- **ACTIVITY**:
A word-for-word copy of the entries below is required.

- **DATA TO USE**:

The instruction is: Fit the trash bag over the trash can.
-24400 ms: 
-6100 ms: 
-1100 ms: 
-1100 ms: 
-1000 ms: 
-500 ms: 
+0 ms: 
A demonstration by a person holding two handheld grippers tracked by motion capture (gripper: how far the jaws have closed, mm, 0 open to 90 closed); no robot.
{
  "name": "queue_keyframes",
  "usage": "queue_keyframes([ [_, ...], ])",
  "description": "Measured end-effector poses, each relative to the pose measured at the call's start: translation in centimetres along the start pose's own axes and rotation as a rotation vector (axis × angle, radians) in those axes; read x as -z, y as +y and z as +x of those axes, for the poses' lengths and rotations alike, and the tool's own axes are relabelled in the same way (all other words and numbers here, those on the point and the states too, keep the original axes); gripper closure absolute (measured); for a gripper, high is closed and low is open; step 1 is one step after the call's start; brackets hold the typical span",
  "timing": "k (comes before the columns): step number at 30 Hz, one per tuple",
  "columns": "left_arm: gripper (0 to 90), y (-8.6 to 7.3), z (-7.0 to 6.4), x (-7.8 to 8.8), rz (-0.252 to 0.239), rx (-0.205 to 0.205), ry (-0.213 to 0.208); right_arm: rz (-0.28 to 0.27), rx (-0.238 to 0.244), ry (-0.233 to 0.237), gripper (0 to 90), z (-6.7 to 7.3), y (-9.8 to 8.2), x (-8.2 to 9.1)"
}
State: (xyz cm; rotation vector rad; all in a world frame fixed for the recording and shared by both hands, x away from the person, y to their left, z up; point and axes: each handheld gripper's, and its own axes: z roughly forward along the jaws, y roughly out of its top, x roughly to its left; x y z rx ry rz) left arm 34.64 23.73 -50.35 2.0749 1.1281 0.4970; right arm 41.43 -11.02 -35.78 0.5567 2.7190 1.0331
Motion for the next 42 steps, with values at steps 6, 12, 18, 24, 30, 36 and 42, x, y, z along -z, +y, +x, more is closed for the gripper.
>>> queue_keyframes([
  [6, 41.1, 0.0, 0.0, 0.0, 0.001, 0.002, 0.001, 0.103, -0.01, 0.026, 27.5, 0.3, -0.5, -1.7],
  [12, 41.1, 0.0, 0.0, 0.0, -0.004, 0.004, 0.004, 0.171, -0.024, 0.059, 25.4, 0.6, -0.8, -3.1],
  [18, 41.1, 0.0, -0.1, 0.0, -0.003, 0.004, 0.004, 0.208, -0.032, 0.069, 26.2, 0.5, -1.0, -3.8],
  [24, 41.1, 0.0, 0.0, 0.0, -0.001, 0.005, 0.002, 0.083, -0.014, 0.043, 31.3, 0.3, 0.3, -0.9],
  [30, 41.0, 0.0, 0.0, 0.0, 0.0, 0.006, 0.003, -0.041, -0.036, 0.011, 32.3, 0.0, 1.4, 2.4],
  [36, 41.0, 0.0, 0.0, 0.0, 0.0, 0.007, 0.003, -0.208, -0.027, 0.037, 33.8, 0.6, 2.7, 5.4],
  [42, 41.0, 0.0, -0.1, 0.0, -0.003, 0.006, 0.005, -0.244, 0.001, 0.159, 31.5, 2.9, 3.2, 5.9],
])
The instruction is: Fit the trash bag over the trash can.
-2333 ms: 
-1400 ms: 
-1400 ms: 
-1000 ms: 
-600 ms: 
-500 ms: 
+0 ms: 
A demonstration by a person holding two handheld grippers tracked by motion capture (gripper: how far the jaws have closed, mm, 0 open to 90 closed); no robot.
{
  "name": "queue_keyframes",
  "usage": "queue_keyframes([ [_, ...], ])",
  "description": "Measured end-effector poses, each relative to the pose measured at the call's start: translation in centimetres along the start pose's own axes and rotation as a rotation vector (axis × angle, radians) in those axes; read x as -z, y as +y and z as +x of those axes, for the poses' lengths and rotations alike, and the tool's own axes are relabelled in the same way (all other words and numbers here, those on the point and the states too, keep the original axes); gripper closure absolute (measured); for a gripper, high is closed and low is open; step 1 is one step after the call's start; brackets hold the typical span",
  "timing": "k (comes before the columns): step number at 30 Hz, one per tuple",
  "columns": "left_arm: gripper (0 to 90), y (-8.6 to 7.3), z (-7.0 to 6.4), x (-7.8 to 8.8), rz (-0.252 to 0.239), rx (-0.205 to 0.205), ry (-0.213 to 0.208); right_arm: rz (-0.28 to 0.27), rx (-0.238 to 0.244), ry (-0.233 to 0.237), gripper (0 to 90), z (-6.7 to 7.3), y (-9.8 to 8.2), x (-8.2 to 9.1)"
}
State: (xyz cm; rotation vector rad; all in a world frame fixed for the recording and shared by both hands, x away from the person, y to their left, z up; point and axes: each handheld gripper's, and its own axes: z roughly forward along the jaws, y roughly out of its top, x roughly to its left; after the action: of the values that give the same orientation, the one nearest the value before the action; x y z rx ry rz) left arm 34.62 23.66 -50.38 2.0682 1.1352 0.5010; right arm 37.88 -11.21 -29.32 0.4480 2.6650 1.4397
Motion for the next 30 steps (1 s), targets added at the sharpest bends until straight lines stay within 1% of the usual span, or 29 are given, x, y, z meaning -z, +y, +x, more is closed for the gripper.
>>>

- **ANSWER TO THE PROBLEM**:
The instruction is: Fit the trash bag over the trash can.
-24400 ms: 
-6100 ms: 
-1100 ms: 
-1100 ms: 
-1000 ms: 
-500 ms: 
+0 ms: 
A demonstration by a person holding two handheld grippers tracked by motion capture (gripper: how far the jaws have closed, mm, 0 open to 90 closed); no robot.
{
  "name": "queue_keyframes",
  "usage": "queue_keyframes([ [_, ...], ])",
  "description": "Measured end-effector poses, each relative to the pose measured at the call's start: translation in centimetres along the start pose's own axes and rotation as a rotation vector (axis × angle, radians) in those axes; read x as -z, y as +y and z as +x of those axes, for the poses' lengths and rotations alike, and the tool's own axes are relabelled in the same way (all other words and numbers here, those on the point and the states too, keep the original axes); gripper closure absolute (measured); for a gripper, high is closed and low is open; step 1 is one step after the call's start; brackets hold the typical span",
  "timing": "k (comes before the columns): step number at 30 Hz, one per tuple",
  "columns": "left_arm: gripper (0 to 90), y (-8.6 to 7.3), z (-7.0 to 6.4), x (-7.8 to 8.8), rz (-0.252 to 0.239), rx (-0.205 to 0.205), ry (-0.213 to 0.208); right_arm: rz (-0.28 to 0.27), rx (-0.238 to 0.244), ry (-0.233 to 0.237), gripper (0 to 90), z (-6.7 to 7.3), y (-9.8 to 8.2), x (-8.2 to 9.1)"
}
State: (xyz cm; rotation vector rad; all in a world frame fixed for the recording and shared by both hands, x away from the person, y to their left, z up; point and axes: each handheld gripper's, and its own axes: z roughly forward along the jaws, y roughly out of its top, x roughly to its left; x y z rx ry rz) left arm 34.64 23.73 -50.35 2.0749 1.1281 0.4970; right arm 41.43 -11.02 -35.78 0.5567 2.7190 1.0331
Motion for the next 42 steps, with values at steps 6, 12, 18, 24, 30, 36 and 42, x, y, z along -z, +y, +x, more is closed for the gripper.
>>> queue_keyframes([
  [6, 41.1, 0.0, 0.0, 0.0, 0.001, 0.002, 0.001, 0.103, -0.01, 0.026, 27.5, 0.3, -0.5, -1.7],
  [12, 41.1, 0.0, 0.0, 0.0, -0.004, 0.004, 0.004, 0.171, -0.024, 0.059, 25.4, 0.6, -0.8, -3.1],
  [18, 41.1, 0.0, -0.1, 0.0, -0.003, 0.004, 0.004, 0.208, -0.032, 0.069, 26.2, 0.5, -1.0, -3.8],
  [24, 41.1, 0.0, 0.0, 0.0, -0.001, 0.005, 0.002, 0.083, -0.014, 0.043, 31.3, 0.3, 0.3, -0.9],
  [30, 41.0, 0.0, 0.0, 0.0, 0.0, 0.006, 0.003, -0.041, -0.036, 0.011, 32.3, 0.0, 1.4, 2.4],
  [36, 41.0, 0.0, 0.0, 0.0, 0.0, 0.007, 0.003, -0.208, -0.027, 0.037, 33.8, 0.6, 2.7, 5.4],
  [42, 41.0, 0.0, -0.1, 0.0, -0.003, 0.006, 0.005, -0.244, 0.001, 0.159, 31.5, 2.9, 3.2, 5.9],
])
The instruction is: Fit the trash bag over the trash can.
-2333 ms: 
-1400 ms: 
-1400 ms: 
-1000 ms: 
-600 ms: 
-500 ms: 
+0 ms: 
A demonstration by a person holding two handheld grippers tracked by motion capture (gripper: how far the jaws have closed, mm, 0 open to 90 closed); no robot.
{
  "name": "queue_keyframes",
  "usage": "queue_keyframes([ [_, ...], ])",
  "description": "Measured end-effector poses, each relative to the pose measured at the call's start: translation in centimetres along the start pose's own axes and rotation as a rotation vector (axis × angle, radians) in those axes; read x as -z, y as +y and z as +x of those axes, for the poses' lengths and rotations alike, and the tool's own axes are relabelled in the same way (all other words and numbers here, those on the point and the states too, keep the original axes); gripper closure absolute (measured); for a gripper, high is closed and low is open; step 1 is one step after the call's start; brackets hold the typical span",
  "timing": "k (comes before the columns): step number at 30 Hz, one per tuple",
  "columns": "left_arm: gripper (0 to 90), y (-8.6 to 7.3), z (-7.0 to 6.4), x (-7.8 to 8.8), rz (-0.252 to 0.239), rx (-0.205 to 0.205), ry (-0.213 to 0.208); right_arm: rz (-0.28 to 0.27), rx (-0.238 to 0.244), ry (-0.233 to 0.237), gripper (0 to 90), z (-6.7 to 7.3), y (-9.8 to 8.2), x (-8.2 to 9.1)"
}
State: (xyz cm; rotation vector rad; all in a world frame fixed for the recording and shared by both hands, x away from the person, y to their left, z up; point and axes: each handheld gripper's, and its own axes: z roughly forward along the jaws, y roughly out of its top, x roughly to its left; after the action: of the values that give the same orientation, the one nearest the value before the action; x y z rx ry rz) left arm 34.62 23.66 -50.38 2.0682 1.1352 0.5010; right arm 37.88 -11.21 -29.32 0.4480 2.6650 1.4397
Motion for the next 30 steps (1 s), targets added at the sharpest bends until straight lines stay within 1% of the usual span, or 29 are given, x, y, z meaning -z, +y, +x, more is closed for the gripper.
>>>

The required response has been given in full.